Пожилая женщина в черном, сидевшая подле печи на лавке, поднялась и, получив свой медяк, исчезла из дому, верно, соседка. Мальчуган вздрогнул всем телом, едва заслышал голос матери и, вдруг неестественно выгнувшись, повернул голову к вошедшим.
– Сиромаха здесь нет, – высоким мужским голосом произнес он. – Никого нет, только я и темень. Только я и темень! Неужели трудно запомнить, женщина? – голос перешел на визг, и тут же пропал, судорога прекратилась, мальчик снова рухнул на линялый соломенный матрац.

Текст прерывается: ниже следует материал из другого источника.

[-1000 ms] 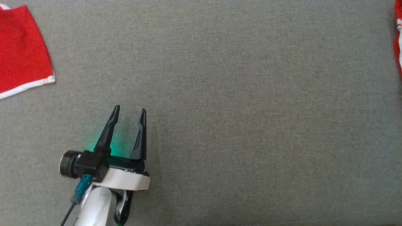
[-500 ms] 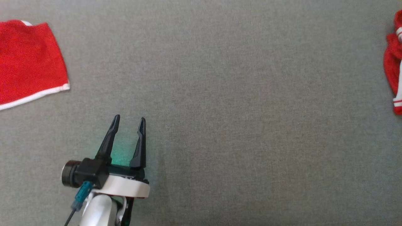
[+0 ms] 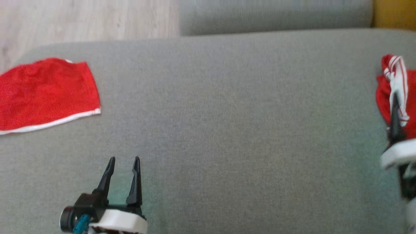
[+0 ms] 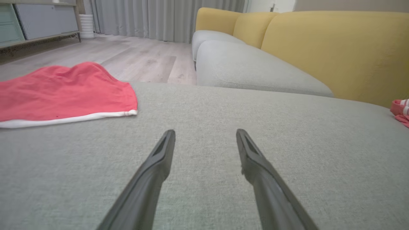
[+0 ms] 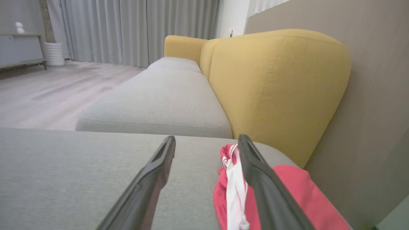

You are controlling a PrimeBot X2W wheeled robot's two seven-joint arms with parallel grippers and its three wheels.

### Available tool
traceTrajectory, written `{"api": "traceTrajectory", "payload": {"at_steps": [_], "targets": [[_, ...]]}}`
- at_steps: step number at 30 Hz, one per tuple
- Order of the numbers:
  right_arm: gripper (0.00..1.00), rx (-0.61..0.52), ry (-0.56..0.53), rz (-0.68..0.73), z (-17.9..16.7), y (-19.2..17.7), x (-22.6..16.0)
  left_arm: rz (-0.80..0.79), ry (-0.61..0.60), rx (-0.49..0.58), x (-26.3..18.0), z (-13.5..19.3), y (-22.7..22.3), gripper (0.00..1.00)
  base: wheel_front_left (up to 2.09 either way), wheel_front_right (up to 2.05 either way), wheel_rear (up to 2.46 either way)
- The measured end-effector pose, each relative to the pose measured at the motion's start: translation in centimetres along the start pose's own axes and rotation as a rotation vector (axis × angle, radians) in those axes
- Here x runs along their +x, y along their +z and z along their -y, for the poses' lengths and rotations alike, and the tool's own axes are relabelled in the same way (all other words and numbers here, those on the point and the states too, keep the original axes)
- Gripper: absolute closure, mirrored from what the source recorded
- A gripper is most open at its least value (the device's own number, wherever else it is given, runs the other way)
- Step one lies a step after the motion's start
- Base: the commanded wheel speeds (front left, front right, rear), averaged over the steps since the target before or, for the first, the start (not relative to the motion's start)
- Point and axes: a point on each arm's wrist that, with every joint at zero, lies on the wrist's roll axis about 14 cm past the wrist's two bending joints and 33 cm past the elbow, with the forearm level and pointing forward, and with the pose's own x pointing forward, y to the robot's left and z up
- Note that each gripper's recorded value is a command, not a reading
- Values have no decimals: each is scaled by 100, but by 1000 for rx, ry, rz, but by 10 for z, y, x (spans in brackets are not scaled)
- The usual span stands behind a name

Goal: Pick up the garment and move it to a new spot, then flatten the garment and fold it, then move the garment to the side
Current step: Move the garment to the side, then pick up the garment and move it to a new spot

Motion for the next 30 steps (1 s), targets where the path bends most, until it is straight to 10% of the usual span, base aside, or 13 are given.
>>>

– В него вошел демон, – наконец-то подал голос супруг, слова прозвучали холодно, безучастно. – И сколько мы ни пытались, сколько ни просили жрецов и первосвященника, все напрасно. Ведуны, шарлатаны, мерзавцы, все, кого мы ни приглашали, кого ни приводила моя жена. Зря она это делала, мы потеряли последнее. Мы ведь не здесь, в этой вонючей дыре жили, мы были приличными людьми, но как только прибыли в Утху, так и началось. Не одно так другое. И вот, пожалуйста, единственный выход – просить наемника по кличке Мертвец проводить нас до монастыря в сгинувшей столице Рети. – Жена принялась шептать что-то, ее не слушали. – Ведь я прав, и он должен понимать, что делает.
– Я понимаю, – спокойно сказал гость.
– Мало понимать, наемник, – успокоить мужа оказалось непросто. – Этот город проклят – предательствами, бесчинствами, торгашеством, продажностью. Здесь все выставлено на потребу, здесь смеются над святым и его же продают и возносят и продают дороже. Он проклят уже названием. Утха в переводе с местного языка значит влагалище. Что можно сказать о городе, принявшем такое название? Лишь что-то похабное, ибо похабен, развратен, пошл и мерзок он сам.